▶ [Exercise directions]:
Report each line of the data below in which "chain" appears.

▶ [Dataset extract]:
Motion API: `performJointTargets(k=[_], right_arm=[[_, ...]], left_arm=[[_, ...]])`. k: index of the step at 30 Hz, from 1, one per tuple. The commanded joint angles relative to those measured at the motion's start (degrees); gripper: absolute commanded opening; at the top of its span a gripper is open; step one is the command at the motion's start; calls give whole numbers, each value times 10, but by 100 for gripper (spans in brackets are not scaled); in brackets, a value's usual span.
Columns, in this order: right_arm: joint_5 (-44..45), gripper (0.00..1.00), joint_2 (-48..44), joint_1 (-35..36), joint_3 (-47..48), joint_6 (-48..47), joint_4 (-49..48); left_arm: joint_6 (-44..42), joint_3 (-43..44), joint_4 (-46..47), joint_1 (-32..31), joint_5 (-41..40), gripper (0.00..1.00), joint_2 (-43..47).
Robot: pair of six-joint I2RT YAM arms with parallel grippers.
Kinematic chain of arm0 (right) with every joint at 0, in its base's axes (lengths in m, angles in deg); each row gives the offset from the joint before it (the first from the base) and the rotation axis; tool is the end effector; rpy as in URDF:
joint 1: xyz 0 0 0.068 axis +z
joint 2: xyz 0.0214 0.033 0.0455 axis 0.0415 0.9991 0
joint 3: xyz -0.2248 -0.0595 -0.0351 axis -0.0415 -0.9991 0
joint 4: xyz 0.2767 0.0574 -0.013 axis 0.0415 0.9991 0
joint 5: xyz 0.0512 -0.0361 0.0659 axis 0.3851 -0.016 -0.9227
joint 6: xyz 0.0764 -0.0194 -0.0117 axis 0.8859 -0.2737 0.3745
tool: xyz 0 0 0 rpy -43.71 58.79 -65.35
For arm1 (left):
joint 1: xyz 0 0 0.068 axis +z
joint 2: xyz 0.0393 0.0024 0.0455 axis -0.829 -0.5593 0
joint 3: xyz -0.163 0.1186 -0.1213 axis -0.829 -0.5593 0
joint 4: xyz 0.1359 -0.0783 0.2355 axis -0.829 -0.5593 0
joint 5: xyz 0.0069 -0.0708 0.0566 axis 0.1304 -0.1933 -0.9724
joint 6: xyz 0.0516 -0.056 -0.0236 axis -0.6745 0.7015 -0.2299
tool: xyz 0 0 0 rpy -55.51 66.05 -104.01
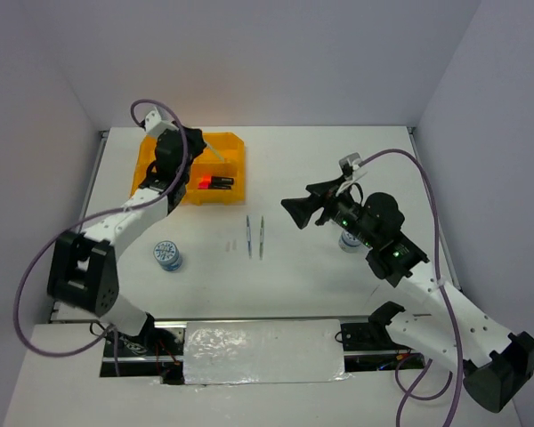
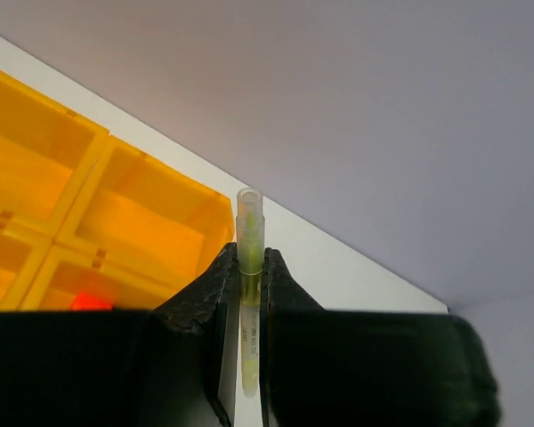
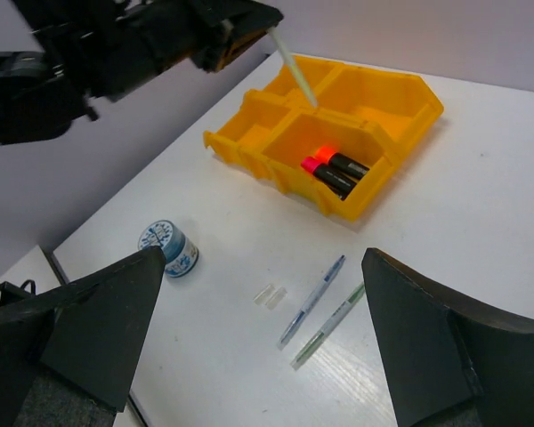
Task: Sort the stationery into containers
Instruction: Place the pen in the storage box.
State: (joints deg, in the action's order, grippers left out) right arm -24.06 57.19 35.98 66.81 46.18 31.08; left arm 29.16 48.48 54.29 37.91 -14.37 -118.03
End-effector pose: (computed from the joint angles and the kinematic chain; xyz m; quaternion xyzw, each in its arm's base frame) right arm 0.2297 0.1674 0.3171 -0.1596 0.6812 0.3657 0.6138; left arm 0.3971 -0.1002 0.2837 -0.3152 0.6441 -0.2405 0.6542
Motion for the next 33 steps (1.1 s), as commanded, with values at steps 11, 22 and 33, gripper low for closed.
performJointTargets(k=[11, 22, 33], right_arm=[[-25, 100, -20, -1, -81, 63, -54], [-43, 100, 16, 0, -83, 78, -87], [-42, 100, 51, 1, -74, 78, -90]], left_arm=[[5, 164, 284, 38, 16, 9, -293], [-15, 183, 336, 51, 42, 35, -375], [-22, 168, 328, 61, 65, 89, -350]])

▶ [Exercise solution]:
Kinematic chain of arm0 (right) with every joint at 0, in its base's axes (lengths in m, angles in deg); each row gives the offset from the joint before it (the first from the base) and the rotation axis; tool is the end effector; rpy as in URDF:
End-effector pose: (computed from the joint angles and the kinematic chain; xyz m; quaternion xyzw, each in its arm's base frame) right arm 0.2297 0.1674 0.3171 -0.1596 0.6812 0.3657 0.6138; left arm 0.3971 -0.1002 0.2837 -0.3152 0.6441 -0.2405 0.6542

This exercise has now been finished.